В болезненных глазах Ямонта стояли слезы.
— Я не буду стреляться, хлопцы, — сказал Ямонт. — Мне нельзя без этого дела, но я не застрелюсь. Это низко для сына родины. Но я клянусь вам — я пойду и выслежу кого-нибудь из сатрапов и выстрелю, а потом дам себя схватить… Возьми свое предложение обратно, Алесь… Прости меня, слышишь?
Загорский смотрел в глаза Виктору. Он знал: хлопцы ради солидарности поддержат его, но Виктор будет потом страдать. И хотя он не считал правильным попустительствовать Ямонту, пришлось уступить.
— Хорошо, — глухо буркнул он, — я не буду ставить этого вопроса. Не потому, что изменил свое мнение, а потому, что…
— Мы считаем, что ты прав, гражданин, — не дал закончить ему Валерий.
— Вы считаете. Но они так не считают. — Алесь кивнул на крайних «левых». — Пусть будет так.
— Хорошо, — облегченно вздохнул Сераковский. — Значит, так и запишем: «Автономия, федерация или полная самостоятельность — решат после победы сами народы, в частности белорусский народ». — И вдруг добавил: — А гулянье в Петергофе было в этом году дрянь.
Алесь оглянулся и увидел — в дверях стоял хозяин.
— Время кончать.
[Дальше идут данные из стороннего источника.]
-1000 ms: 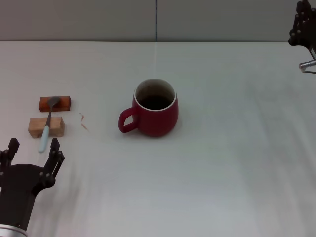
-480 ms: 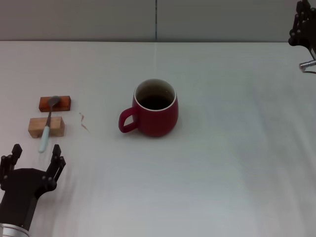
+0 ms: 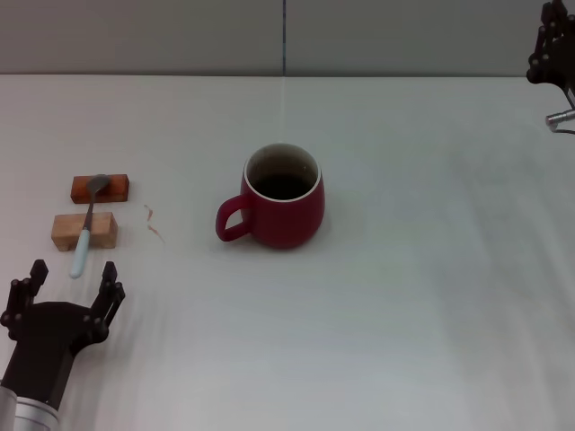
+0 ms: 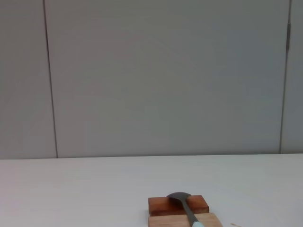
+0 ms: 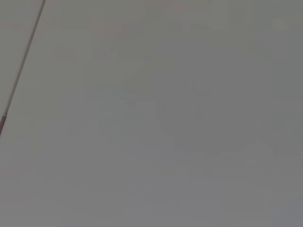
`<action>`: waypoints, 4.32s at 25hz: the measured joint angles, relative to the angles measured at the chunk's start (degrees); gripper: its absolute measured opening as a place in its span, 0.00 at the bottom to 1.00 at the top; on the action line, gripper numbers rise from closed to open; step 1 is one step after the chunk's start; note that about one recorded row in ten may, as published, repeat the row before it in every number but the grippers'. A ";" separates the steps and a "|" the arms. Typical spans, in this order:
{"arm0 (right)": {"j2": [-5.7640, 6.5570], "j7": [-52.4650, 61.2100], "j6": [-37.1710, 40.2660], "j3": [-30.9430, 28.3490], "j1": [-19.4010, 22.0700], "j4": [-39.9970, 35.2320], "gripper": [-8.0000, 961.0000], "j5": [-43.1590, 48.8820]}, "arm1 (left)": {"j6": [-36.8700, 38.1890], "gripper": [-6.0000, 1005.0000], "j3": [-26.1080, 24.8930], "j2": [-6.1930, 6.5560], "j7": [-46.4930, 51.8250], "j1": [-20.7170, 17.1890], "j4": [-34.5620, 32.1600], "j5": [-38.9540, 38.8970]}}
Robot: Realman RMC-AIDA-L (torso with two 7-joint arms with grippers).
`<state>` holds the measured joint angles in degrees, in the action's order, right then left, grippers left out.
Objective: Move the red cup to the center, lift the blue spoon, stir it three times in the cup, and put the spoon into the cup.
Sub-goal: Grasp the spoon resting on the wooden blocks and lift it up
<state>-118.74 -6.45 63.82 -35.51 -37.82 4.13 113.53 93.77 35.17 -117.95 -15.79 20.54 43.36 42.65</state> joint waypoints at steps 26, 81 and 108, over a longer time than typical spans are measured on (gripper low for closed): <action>0.00 0.02 -0.02 0.00 -0.28 0.01 0.04 0.10 | -5.62 0.85 -1.21 -0.44 2.95 1.16 -5.41 0.07; 0.09 -0.26 0.08 0.44 0.64 -0.18 0.04 0.11 | -10.28 0.47 -2.48 -0.70 4.54 2.84 -8.89 0.14; 0.09 -0.47 -0.37 0.53 0.30 0.00 0.04 0.21 | -10.00 0.32 -3.42 -0.62 4.54 2.12 -9.11 1.62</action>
<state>-118.65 -6.92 63.45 -34.98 -37.52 4.13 113.73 83.77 31.75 -118.57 -11.25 22.67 34.26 44.27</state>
Через полчаса дом будет полон людей.
…Загорский и Кастусь вышли из курительной в большую гостиную. Там было полно народу, но они не знали в лицо почти никого. Алесь смотрел на друга неодобрительно: все лицо Кастуся покрылось мелкими красными пятнами, как при крапивнице.
— Нервы у тебя, Кастусь…
— Знаешь, месяц назад у меня произошло обострение болезни.
— Какой? Ты мне ничего не говорил…
— Да я думал — все прошло. У меня несколько лет назад были приступы.
— Эпилепсия?
— Нет. Просто вдруг как будто шкуру содрали. Каждый нерв в теле оголен. Болит.
Кастусь говорил глухо и прятал глаза.
— Болит. Понимаешь, из-за самого незначительного пустяка болит. От лжи — болит, от двуличия — болит.
— Что, неприятно?
— Нет. Физически болит. Понимаешь, от самой незначительной обиды кому-нибудь. От мелочей. Несколько дней назад стою у Невы. Вижу — бездомный пес вырвал у девочки из рук пирожок. Девчонка бедненькая, голодная видать, стоит и плачет. И так мне стало — ты только не говори никому — и девочку жаль, и пса жаль. Прямо — ну аж сердце разрывается. Главное, пес не убежал далеко, тут и глотнул, в подворотне. А девчонка даже плакать не может громко, как здоровые дети. Понимаешь, стоит и, как у нас говорят, квилит… Ну, чепуха же это, тем более — я купил ей пирожок… Так на тебе, второй купил и бросил псу, а он завизжал — и бежать, будто я в него… камнем.